Burak'tan
Kumsal'ı düşünürken aklıma bir bahane bulup onunla beraber bir şeyler yapmak geldi. Bahanem belliydi. Kumsal benim kölemdi ve süresi daha bitmemişti. Onu aradım ama açmadı. Olabilir duymamıştır dedim ve bir daha aradım. Yine açmadı. Ve bir daha aradım yine aynı sonuç. Lannnn Kumsal açsana şu telefonu. Bir şey mi oldu acaba ya. Bir gidim baksam mı ki. Evet evet Ateş'i bahane ederek bir gidip bakayım. Derken Kumsal beni aradı.

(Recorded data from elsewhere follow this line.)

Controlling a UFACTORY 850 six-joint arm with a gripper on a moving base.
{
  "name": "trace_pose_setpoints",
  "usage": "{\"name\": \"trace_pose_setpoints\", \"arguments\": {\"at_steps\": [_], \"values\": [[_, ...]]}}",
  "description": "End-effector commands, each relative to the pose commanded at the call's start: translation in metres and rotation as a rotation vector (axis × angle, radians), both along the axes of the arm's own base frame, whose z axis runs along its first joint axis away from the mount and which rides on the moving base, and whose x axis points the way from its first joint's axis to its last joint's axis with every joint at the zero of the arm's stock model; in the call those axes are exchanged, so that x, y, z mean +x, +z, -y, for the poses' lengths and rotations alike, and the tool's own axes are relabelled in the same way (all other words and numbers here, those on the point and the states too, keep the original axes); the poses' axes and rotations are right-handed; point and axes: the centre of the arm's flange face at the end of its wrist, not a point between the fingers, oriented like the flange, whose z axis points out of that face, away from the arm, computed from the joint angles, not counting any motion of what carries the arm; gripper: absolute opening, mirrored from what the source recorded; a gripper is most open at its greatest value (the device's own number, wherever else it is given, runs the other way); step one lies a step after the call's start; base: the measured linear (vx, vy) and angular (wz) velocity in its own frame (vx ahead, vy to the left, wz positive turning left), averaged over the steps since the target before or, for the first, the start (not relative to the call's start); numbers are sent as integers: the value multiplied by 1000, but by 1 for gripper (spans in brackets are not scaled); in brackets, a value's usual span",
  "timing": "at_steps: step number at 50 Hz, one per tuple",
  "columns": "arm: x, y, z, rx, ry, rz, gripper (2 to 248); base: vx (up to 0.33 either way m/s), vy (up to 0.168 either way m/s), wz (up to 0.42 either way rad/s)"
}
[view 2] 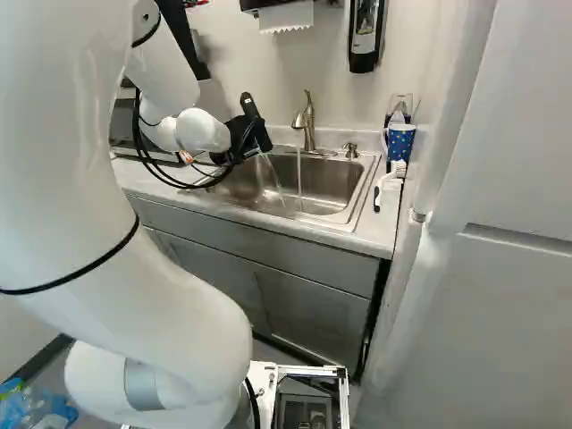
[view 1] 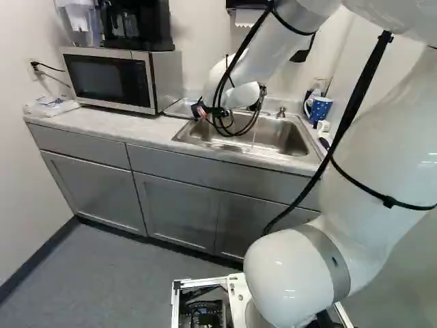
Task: Rinse the cup and place it in the tray
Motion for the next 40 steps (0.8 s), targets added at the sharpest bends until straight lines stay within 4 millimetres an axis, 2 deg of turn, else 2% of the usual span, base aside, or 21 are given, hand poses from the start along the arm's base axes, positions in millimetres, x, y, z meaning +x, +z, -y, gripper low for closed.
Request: {"name": "trace_pose_setpoints", "arguments": {"at_steps": [40], "values": [[0,0,0,382,-165,-63,125,0,0,0]]}}
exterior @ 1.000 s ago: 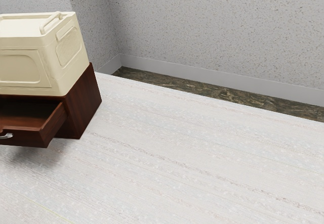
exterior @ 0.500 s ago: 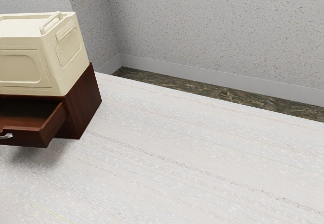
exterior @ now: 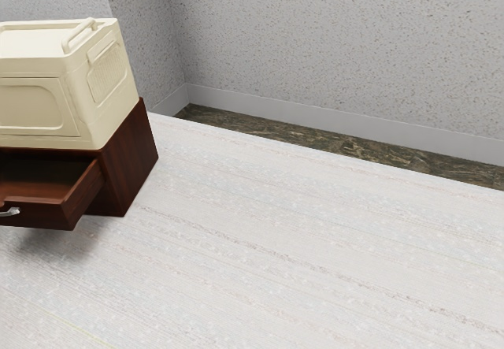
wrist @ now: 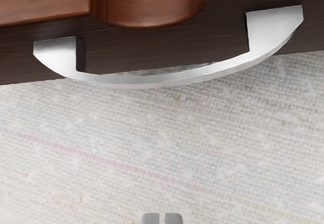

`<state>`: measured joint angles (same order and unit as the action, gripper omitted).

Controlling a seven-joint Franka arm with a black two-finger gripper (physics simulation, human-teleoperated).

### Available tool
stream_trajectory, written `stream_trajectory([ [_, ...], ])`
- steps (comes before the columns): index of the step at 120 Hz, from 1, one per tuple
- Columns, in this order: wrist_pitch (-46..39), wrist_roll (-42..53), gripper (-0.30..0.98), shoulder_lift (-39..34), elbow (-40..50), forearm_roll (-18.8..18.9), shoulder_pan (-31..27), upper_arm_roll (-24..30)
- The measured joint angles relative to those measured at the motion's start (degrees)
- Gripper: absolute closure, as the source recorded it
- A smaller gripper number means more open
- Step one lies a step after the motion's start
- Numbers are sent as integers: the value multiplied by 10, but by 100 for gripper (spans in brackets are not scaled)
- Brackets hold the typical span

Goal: Push the drawer handle with one arm to close the drawer

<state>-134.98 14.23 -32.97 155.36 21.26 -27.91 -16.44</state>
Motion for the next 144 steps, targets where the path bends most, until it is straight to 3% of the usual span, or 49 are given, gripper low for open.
stream_trajectory([
  [80, -102, 77, 78, 132, -63, -13, 0, 41],
  [105, -108, 88, 79, 193, -123, -39, 1, 73],
  [124, -110, 92, 79, 213, -138, -77, 0, 76],
  [144, -111, 95, 79, 254, -177, -94, 0, 76],
])
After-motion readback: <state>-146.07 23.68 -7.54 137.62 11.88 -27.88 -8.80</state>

-Alo ne oldu Burak? Acil bir şey mi var?
-Yooo. Ben şey diyecektim senin köleliğin devam ediyor ya küçük saplak. Eee ben de sıkıldım sinemaya gidecektim ama yani şimdi bana patlamış mısır alacak, ceketimi taşıyacak biri lazım.
-Olmaz Burak zaten ben şuan Burger'dayım. Biletleri aldık birazdan sinemaya gireceğiz.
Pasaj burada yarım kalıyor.